10 Besar BUMN Penyumbang Deviden Terbesar, Bank Hal ini Sumbang Rp25,7 Trilyun

JAKARTA – Prestasi positif ditunjukkan BUMN dengan mencatatkan data kenaikan deviden bagi negara dalam tahun 2024. Jika di dalam tahun 2023, deviden yang mana disetor ke negara mencapai kisaran Rp81,2 triliun, pada saat ini pada tahun 2024 angkanya naik menjadi Rp85,5 triliun.
PT Bank Rakyat Indonesia atau BRI mencatatkan data setoran deviden terbesar dengan bilangan bulat Rp25,7 triliun. Diikuti Bank Mandiri (Rp17,1 triliun), Mind ID (Rp11,2 triliun), Pertamina (Rp9,3 triliun), Telkom (Rp9,2 triliun), BNI (Rp6,2 triliun), PLN (Rp3 triliun), Pupuk Indonesia (Rp1,2 triliun), Pelindo (Rp 1 triliun), kemudian BTN (Rp420 miliar) sebagai 10 besar BUMN penyumbang deviden terbesar.
Deviden yang mana telah terjadi disetorkan BUMN per 7 November 2024 pada negara itu telah terjadi meningkatkan pendapatan negara. Sehingga pendapatan negara dari dividen BUMN tercapai 100%.

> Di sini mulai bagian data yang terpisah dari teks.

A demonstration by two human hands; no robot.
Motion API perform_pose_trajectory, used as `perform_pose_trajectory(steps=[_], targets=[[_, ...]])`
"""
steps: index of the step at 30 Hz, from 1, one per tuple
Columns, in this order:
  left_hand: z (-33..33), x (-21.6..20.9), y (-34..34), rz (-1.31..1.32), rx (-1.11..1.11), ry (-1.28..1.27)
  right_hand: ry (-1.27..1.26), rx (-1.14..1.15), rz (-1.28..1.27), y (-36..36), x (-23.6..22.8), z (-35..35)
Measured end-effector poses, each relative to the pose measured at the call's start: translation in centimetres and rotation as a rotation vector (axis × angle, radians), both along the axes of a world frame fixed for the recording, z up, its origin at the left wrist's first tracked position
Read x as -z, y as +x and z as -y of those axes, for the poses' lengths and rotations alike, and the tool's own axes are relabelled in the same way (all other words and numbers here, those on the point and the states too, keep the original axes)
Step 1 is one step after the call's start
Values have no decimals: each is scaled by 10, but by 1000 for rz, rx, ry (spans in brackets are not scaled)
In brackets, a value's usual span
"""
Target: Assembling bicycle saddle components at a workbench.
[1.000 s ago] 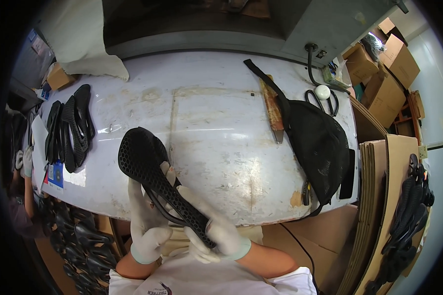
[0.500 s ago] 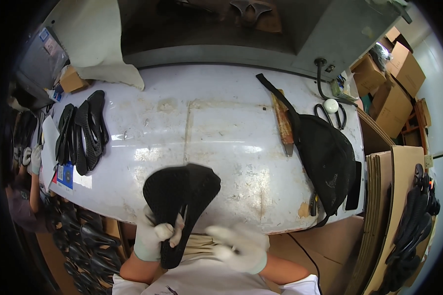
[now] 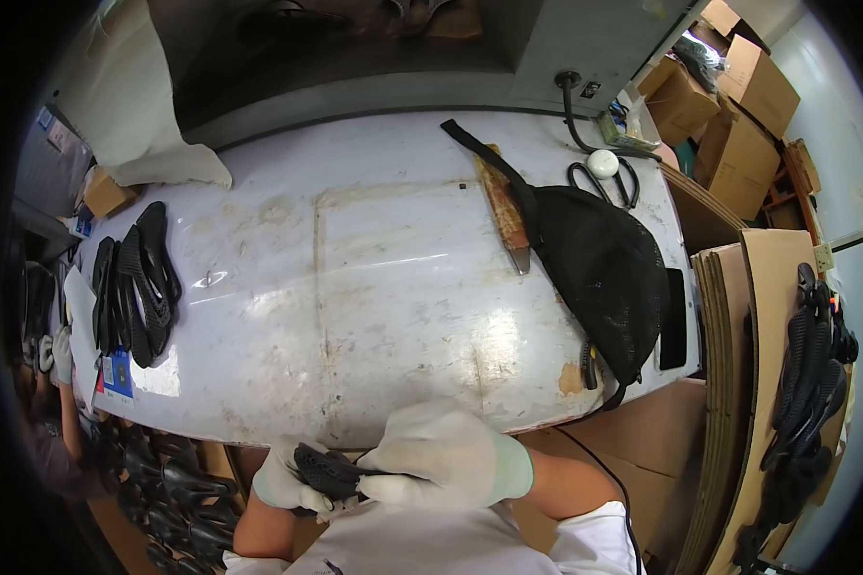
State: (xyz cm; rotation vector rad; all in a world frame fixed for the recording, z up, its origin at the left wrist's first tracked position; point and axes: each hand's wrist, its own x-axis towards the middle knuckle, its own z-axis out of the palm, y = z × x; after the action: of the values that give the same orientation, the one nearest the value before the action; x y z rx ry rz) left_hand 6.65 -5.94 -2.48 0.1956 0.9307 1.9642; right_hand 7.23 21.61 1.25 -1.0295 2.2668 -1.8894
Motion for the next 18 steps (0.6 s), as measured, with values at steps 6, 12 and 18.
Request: perform_pose_trajectory(steps=[6, 12, 18], targets=[[11, 4, -11, -274, 98, -138, 12, 42, 32, 4, 2, 5], [13, 0, -10, -555, 280, -215, 163, -103, -50, 4, -2, 0], [4, -32, -8, -1063, 171, -497, 58, 65, -54, 15, 1, 8]])
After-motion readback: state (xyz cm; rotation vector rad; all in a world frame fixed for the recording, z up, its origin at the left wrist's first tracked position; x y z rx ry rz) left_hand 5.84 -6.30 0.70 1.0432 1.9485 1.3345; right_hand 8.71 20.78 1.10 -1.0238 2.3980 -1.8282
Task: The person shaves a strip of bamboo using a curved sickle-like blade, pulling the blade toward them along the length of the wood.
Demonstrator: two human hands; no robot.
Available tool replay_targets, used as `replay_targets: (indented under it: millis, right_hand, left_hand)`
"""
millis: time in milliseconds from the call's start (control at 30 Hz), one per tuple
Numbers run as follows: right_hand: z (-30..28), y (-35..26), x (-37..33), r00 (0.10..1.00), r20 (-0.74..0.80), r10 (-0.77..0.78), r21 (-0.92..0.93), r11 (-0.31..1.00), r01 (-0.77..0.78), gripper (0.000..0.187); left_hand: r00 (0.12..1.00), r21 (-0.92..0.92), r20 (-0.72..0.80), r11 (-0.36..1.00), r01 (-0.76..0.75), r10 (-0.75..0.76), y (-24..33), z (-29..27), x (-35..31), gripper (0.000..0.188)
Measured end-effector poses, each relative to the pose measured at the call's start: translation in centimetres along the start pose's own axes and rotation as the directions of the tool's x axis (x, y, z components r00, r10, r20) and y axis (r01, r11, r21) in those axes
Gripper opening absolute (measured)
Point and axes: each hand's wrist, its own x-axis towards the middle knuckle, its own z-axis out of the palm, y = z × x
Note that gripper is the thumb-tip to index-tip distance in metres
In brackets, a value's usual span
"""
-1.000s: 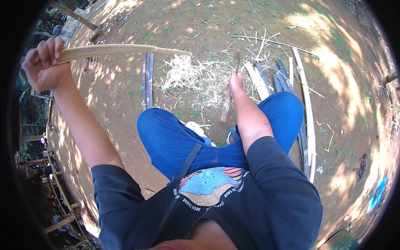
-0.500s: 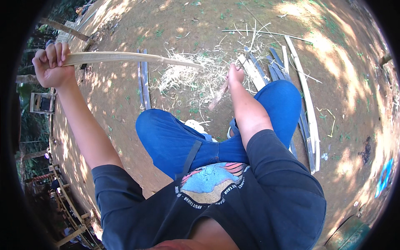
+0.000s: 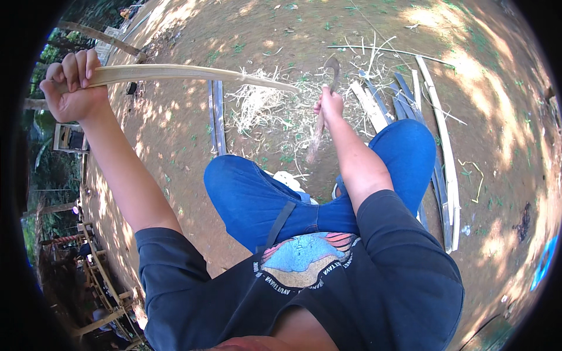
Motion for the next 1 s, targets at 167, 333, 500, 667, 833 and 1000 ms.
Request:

Kementerian BUMN memberi apresiasi berhadapan dengan kinerja sebagian perusahaan milik negara. “Tentu hal yang disebutkan tiada lepas dari upaya-upaya yang digunakan dilaksanakan oleh segenap pengurus, karyawan juga juga didukung oleh sebagian kementerian yang dimaksud terkait,” begitu keterangan tercatat Kementerian BUMN, hari terakhir pekan (22/11/2024).
Menteri BUMN Erick Thohir, juga turut memberi apresiasi menghadapi kinerja positif BUMN yang mampu meningkatkan setoran pendapatan pada negara. Namun Erick menegaskan bahwa performa ini bisa saja semakin baik lagi seiring dengan sebagian upaya perubahan yang mana terus dijalankan BUMN.
“Terima kasih menghadapi kinerja yang positif yang digunakan selama ini telah lama ditorehkan oleh BUMN-BUMN. Tapi saya yakin bahwa performa ini mampu semakin baik seiring dengan semangat BUMN untuk memaksimalkan kemungkinan yang tersebut sudah pernah ada sekaligus mengeksplorasi kesempatan baru. Jadi kuncinya tak hanya sekali memanfaatkan sumber pendapatan yang digunakan sudah pernah eksis, tapi mengeksplorasi kemudian berinovasi untuk membuka prospek pendapatan baru,” ujar Erick di keterangannya, Hari Sabtu (23/11/2024).
Kenaikan dividen ini menjadi suntikan positif bagi pemerintahan Prabowo yang mana ingin meninggal pemasukan negara di dalam berbagai sektor. Kenaikan dividen ini pun membuktikan konsistensi peningkatan kinerja industri BUMN yang dimaksud semakin baik, khususnya pasca pandemi Covid-19.
Untuk target dividen tahun 2025 yang telah dilakukan diputuskan oleh otoritas lalu DPR RI sebesar Rp90 Triliun, Kementerian BUMN optimistis dapat mencapai target tersebut. Hal ini dengan memperhatikan kinerja BUMN sampai dengan November ini yang tersebut terus mencatat bilangan bulat positif.